++++ Available records

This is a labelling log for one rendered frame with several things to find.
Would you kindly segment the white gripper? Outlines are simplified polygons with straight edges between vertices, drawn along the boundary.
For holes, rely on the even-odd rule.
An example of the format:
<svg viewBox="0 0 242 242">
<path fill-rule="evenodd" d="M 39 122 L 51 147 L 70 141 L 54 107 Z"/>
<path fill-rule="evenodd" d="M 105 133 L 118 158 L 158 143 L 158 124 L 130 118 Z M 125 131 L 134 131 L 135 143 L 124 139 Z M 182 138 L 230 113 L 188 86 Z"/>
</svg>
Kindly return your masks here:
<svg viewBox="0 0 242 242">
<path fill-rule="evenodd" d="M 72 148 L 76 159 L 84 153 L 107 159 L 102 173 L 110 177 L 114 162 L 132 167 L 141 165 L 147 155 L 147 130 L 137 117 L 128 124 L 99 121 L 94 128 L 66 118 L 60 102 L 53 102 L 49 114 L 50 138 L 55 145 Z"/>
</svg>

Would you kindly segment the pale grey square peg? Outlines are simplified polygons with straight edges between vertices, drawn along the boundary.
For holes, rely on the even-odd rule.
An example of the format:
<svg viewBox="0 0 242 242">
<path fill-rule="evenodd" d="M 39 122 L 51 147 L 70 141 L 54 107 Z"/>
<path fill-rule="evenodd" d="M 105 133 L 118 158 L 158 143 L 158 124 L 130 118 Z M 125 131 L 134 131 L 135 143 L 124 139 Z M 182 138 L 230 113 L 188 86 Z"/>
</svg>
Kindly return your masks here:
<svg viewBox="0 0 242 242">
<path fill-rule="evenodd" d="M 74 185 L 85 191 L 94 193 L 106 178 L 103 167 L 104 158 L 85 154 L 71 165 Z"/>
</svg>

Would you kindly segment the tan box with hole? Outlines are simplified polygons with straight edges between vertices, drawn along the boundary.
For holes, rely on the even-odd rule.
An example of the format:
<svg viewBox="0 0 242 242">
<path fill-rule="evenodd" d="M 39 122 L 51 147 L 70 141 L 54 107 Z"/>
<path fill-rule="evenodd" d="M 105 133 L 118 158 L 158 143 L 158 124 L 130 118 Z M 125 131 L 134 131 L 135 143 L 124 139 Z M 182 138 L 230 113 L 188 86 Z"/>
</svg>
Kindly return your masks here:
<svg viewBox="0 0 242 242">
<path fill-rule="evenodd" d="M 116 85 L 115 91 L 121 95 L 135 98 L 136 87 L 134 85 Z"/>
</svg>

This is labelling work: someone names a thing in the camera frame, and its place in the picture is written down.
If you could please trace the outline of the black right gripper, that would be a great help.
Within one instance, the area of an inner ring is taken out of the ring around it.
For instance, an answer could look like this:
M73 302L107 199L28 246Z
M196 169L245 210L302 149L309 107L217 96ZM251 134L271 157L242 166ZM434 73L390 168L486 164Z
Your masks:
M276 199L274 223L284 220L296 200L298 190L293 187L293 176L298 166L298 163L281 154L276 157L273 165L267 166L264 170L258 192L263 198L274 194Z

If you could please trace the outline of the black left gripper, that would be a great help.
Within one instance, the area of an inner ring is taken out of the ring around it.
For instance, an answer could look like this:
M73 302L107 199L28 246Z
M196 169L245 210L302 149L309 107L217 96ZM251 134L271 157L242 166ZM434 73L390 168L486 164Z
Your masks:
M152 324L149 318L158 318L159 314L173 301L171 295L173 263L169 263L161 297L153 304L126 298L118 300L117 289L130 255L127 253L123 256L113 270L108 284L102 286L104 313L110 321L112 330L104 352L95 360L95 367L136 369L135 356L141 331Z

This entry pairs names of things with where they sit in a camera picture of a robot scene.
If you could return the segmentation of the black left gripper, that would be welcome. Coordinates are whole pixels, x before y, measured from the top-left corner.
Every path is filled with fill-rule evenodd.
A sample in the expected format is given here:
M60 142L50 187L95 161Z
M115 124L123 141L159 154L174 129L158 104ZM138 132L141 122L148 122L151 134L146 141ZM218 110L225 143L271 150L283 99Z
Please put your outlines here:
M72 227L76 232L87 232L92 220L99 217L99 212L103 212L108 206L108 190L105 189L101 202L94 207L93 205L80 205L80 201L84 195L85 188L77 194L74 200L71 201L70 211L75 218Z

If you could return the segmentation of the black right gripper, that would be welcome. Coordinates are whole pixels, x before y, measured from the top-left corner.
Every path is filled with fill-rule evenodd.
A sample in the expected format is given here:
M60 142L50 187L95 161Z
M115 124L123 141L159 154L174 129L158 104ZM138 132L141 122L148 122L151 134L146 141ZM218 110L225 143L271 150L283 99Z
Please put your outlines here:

++++++++

What to work on
Please return the full set of records exactly as given above.

Written response
This is a labelling log for one rendered frame with several things to find.
Would you kindly segment the white gripper? Outlines are simplified polygons with straight edges between vertices, drawn along the boundary.
For holes, rely on the even-odd rule.
An example of the format:
<svg viewBox="0 0 242 242">
<path fill-rule="evenodd" d="M 39 122 L 51 147 L 70 141 L 54 107 Z"/>
<path fill-rule="evenodd" d="M 105 133 L 118 158 L 158 143 L 158 124 L 130 118 Z M 125 131 L 134 131 L 135 143 L 124 139 Z M 182 138 L 230 113 L 188 86 Z"/>
</svg>
Kindly return your masks here:
<svg viewBox="0 0 242 242">
<path fill-rule="evenodd" d="M 72 148 L 76 159 L 84 153 L 107 159 L 102 173 L 110 177 L 114 162 L 132 167 L 141 165 L 147 155 L 147 130 L 137 117 L 128 124 L 99 121 L 94 128 L 66 118 L 60 102 L 53 102 L 49 114 L 50 138 L 55 145 Z"/>
</svg>

Would you kindly segment the pale grey square peg? Outlines are simplified polygons with straight edges between vertices, drawn along the boundary.
For holes, rely on the even-odd rule.
An example of the format:
<svg viewBox="0 0 242 242">
<path fill-rule="evenodd" d="M 39 122 L 51 147 L 70 141 L 54 107 Z"/>
<path fill-rule="evenodd" d="M 105 133 L 118 158 L 158 143 L 158 124 L 130 118 Z M 125 131 L 134 131 L 135 143 L 124 139 Z M 182 138 L 230 113 L 188 86 Z"/>
</svg>
Kindly return your masks here:
<svg viewBox="0 0 242 242">
<path fill-rule="evenodd" d="M 74 185 L 85 191 L 94 193 L 106 178 L 103 167 L 104 158 L 85 154 L 71 165 Z"/>
</svg>

Would you kindly segment the tan box with hole? Outlines are simplified polygons with straight edges between vertices, drawn along the boundary.
For holes, rely on the even-odd rule.
An example of the format:
<svg viewBox="0 0 242 242">
<path fill-rule="evenodd" d="M 39 122 L 51 147 L 70 141 L 54 107 Z"/>
<path fill-rule="evenodd" d="M 105 133 L 118 158 L 158 143 L 158 124 L 130 118 Z M 125 131 L 134 131 L 135 143 L 124 139 Z M 182 138 L 230 113 L 188 86 Z"/>
</svg>
Kindly return your masks here:
<svg viewBox="0 0 242 242">
<path fill-rule="evenodd" d="M 116 85 L 115 91 L 121 95 L 135 98 L 136 87 L 134 85 Z"/>
</svg>

This is labelling work: someone names a thing in the camera frame, and its place in the picture is written down.
If you could please trace the outline of the black right gripper, that would be a great help.
Within one instance, the area of an inner ring is taken out of the ring around it.
For instance, an answer could look like this:
M73 302L107 199L28 246Z
M196 169L245 210L302 149L309 107L217 96ZM251 134L271 157L242 166ZM434 73L390 168L486 164Z
Your masks:
M276 199L274 223L284 220L296 200L298 190L293 187L293 176L298 166L298 163L281 154L276 157L273 165L267 166L264 170L258 192L263 198L274 194Z

If you could please trace the outline of the black left gripper, that would be a great help.
Within one instance, the area of an inner ring is taken out of the ring around it.
For instance, an answer could look like this:
M73 302L107 199L28 246Z
M196 169L245 210L302 149L309 107L217 96ZM251 134L271 157L242 166ZM434 73L390 168L486 164Z
Your masks:
M152 324L149 318L158 318L159 314L173 301L171 295L173 263L169 263L161 297L153 304L126 298L118 300L117 289L130 255L127 253L123 256L113 270L108 284L102 286L104 313L110 321L112 330L104 352L95 360L95 367L136 369L135 356L141 331Z

This entry pairs names of things with where they sit in a camera picture of a robot scene.
If you could return the segmentation of the black left gripper, that would be welcome. Coordinates are whole pixels, x before y, measured from the top-left corner.
Every path is filled with fill-rule evenodd.
A sample in the expected format is given here:
M60 142L50 187L95 161Z
M115 124L123 141L159 154L174 129L158 104ZM138 132L141 122L148 122L151 134L146 141ZM218 110L225 143L271 150L283 99Z
Please put your outlines here:
M72 227L76 232L87 232L92 220L99 217L99 212L103 212L108 206L108 190L105 189L101 202L94 207L93 205L80 205L80 201L84 195L85 188L77 194L74 200L71 201L70 211L75 218Z

If you could return the segmentation of the black right gripper, that would be welcome. Coordinates are whole pixels, x before y, measured from the top-left corner.
Every path is filled with fill-rule evenodd.
A sample in the expected format is given here:
M60 142L50 187L95 161Z
M115 124L123 141L159 154L174 129L158 104ZM138 132L141 122L148 122L151 134L146 141ZM218 110L225 143L271 150L283 99Z
Please put your outlines here:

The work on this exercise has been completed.